A longa petição (179 páginas) do Ministério Público do Estado de São Paulo com o pedido de prisão preventiva de um ex-presidente, feita a partir da investigação sobre "núcleo BANCOOP x OAS" que, segundo o MP, "utilizou, espertamente, institutos de direito civil e processual civil para alavancar os atos nucleares de inúmeros estelionatos e lavagem de dinheiro" (p. 81) envolvendo o "tríplex" tão noticiado, tem causado polvorosa por causa do pedido de prisão de Lula e da pecular curiosa cultura filosófica dos membros do MP/SP.
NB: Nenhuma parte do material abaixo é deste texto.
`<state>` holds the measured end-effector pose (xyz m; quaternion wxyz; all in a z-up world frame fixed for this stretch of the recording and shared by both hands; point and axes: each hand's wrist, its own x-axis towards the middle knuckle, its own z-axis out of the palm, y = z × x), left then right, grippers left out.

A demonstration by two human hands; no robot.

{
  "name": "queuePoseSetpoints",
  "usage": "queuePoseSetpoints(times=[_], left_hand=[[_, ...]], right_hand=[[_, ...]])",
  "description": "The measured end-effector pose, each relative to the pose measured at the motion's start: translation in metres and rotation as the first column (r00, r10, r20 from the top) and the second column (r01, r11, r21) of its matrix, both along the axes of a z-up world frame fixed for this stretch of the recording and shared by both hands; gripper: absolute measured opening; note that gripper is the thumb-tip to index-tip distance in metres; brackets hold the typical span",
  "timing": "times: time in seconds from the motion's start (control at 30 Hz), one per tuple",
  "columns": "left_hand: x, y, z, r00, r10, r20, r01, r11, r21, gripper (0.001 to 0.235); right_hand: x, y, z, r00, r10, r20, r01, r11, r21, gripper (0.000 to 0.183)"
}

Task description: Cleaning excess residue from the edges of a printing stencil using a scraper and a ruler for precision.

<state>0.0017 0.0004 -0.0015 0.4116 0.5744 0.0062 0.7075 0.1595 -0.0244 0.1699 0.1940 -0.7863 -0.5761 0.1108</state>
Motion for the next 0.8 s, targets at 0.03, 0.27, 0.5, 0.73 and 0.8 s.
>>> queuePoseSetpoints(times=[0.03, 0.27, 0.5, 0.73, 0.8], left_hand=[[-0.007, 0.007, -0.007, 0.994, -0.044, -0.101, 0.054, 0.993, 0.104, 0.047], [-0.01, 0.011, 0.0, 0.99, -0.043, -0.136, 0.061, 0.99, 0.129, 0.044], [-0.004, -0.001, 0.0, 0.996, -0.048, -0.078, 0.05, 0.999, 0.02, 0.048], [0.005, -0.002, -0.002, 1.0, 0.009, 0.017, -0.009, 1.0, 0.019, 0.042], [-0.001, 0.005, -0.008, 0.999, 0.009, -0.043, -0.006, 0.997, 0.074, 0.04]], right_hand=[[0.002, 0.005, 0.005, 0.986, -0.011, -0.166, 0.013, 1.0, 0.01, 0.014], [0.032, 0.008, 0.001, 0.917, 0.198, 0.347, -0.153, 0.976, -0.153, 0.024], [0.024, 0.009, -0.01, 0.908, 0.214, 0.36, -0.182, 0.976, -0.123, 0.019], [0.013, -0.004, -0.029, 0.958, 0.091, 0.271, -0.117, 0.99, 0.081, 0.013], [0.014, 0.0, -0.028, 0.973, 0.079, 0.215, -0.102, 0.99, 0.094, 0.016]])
Não sou penalista, razão pela qual quase nunca escrevo sobre temas dessa especialidade (embora de vez em quando me peçam opiniões sobre "mensalão", "trensalão" e outros inumeráveis escândalos do sistema político nacional); quero dizer, no entanto, que Dalmo Dallari me parecer ter razão ao apontar a fragilidade técnica do pedido de prisão. Até o PSDB e o DEM, adversários políticos do PT, discordaram do pedido, o que é, de fato, um efeito inesperado da impressionante técnica jurídica do MP de São Paulo: lograr que inimigos concordem.
A citação de "Nietzche", "Marx e Hegel" poderiam, à primeira vista, denunciar uma cultura de almanaque. A curiosa dupla "Marx e Hegel" foi alçada aos tópicos mais frequentes do twitter. Chegou ao quinto lugar no Brasil.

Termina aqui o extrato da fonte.